Problem statement
For the records below, tally the lines that include the word "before" and report the number alone.

** Opening Records provided block **

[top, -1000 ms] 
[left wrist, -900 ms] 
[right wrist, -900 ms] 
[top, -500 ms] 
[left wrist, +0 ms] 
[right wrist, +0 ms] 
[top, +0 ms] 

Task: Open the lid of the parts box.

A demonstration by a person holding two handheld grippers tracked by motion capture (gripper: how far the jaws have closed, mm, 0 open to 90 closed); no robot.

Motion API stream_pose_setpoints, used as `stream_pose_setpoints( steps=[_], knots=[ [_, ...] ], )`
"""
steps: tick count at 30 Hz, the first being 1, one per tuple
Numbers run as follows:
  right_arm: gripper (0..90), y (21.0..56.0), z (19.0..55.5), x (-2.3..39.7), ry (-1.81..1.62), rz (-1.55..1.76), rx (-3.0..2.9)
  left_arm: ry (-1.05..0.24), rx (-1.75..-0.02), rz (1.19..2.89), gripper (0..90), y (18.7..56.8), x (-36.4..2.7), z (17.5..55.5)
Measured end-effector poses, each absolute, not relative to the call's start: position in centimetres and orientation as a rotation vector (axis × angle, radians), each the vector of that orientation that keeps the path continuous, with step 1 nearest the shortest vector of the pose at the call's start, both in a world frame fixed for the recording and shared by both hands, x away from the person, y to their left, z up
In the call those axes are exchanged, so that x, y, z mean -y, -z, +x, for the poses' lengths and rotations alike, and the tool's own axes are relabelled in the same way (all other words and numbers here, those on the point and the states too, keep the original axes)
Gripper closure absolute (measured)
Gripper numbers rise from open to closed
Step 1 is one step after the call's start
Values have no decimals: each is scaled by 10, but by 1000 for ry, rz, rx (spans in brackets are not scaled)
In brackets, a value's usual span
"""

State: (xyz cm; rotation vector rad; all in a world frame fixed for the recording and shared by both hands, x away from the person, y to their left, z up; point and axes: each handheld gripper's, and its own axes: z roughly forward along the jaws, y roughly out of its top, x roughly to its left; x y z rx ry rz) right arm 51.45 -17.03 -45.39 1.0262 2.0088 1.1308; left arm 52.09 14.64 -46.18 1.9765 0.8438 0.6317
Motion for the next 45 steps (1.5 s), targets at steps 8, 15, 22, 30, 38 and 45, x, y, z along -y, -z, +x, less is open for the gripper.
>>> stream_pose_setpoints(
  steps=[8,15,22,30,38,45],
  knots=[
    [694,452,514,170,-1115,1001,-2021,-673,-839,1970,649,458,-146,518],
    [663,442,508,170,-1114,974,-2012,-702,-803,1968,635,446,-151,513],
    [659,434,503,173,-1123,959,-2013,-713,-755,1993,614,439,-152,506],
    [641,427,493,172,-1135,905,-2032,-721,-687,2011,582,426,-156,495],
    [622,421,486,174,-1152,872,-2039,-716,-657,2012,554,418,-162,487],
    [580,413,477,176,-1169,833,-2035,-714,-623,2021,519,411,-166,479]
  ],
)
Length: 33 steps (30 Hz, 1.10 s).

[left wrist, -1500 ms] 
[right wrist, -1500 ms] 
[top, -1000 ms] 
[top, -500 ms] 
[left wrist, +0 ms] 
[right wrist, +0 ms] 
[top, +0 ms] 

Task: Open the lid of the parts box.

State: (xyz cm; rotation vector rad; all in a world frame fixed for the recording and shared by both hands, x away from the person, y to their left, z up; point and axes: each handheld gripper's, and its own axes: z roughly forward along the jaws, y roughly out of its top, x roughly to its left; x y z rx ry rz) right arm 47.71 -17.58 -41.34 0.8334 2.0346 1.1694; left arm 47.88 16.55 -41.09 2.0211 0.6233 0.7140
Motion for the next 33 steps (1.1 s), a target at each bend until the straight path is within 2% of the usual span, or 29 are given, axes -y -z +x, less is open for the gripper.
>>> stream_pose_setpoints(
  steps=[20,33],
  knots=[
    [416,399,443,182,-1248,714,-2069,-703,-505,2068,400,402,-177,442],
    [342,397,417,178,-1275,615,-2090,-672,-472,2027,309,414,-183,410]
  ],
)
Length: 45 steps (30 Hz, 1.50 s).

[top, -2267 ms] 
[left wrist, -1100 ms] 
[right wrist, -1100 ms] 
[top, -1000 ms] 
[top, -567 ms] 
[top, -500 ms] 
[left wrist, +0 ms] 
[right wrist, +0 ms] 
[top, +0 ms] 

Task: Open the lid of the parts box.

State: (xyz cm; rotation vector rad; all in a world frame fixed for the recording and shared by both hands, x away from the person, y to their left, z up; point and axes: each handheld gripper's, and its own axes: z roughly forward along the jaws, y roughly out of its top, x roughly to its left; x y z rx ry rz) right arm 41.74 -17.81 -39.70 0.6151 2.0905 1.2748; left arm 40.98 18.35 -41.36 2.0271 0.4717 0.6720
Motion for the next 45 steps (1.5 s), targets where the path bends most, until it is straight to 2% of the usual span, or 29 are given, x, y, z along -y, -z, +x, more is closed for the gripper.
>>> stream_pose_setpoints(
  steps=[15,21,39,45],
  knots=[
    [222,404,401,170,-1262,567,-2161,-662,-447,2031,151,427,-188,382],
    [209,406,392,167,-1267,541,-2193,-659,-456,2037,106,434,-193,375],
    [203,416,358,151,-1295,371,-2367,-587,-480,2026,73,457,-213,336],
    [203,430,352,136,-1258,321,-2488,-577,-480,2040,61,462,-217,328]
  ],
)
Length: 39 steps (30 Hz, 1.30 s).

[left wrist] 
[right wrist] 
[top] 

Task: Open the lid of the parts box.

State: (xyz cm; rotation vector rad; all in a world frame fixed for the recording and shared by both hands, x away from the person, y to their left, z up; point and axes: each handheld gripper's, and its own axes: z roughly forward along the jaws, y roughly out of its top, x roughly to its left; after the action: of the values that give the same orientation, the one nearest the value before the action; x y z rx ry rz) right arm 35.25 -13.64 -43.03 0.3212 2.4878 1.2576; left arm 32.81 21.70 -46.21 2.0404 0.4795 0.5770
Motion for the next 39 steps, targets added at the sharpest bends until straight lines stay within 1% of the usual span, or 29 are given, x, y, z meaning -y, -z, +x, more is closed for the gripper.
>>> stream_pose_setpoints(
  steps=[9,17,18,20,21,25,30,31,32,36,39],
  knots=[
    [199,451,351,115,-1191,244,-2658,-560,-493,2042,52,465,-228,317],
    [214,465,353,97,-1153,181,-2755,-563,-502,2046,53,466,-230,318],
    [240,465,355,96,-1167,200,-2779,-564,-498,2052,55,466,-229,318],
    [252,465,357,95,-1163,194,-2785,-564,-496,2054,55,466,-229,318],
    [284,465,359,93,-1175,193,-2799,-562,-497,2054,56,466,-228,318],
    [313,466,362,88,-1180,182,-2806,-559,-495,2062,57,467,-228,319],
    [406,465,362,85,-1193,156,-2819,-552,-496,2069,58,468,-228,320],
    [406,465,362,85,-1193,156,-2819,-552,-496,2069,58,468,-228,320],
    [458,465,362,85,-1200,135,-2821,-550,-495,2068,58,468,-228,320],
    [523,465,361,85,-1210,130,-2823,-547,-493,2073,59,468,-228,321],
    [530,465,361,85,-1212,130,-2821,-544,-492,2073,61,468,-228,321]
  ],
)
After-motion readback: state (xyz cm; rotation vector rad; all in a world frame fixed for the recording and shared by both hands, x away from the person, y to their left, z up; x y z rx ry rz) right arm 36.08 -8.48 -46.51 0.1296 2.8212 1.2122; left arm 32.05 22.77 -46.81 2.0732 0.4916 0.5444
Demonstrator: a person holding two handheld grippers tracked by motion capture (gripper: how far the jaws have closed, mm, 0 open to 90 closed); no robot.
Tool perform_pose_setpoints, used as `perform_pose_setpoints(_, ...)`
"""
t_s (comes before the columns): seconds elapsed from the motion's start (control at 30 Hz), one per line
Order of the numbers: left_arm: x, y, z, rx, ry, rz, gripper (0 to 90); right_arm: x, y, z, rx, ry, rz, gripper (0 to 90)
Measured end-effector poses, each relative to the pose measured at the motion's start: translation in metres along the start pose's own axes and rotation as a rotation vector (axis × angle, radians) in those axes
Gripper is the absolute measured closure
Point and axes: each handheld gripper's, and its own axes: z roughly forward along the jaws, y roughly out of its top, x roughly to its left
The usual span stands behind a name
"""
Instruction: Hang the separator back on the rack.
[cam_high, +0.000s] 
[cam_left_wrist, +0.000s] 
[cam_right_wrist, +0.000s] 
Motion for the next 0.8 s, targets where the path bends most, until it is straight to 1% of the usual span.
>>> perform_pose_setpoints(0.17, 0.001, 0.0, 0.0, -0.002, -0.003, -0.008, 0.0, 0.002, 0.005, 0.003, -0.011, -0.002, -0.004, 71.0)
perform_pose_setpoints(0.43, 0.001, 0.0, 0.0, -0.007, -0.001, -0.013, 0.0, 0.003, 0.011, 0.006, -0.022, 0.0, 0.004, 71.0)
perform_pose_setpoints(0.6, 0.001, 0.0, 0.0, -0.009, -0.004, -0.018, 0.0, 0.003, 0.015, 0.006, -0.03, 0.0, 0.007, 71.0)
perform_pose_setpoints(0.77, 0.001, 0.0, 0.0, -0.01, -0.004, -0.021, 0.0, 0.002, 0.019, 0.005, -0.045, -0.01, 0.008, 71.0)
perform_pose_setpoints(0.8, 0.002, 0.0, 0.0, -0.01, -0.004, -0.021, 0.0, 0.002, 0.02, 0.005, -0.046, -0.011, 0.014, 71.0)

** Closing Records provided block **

Result
2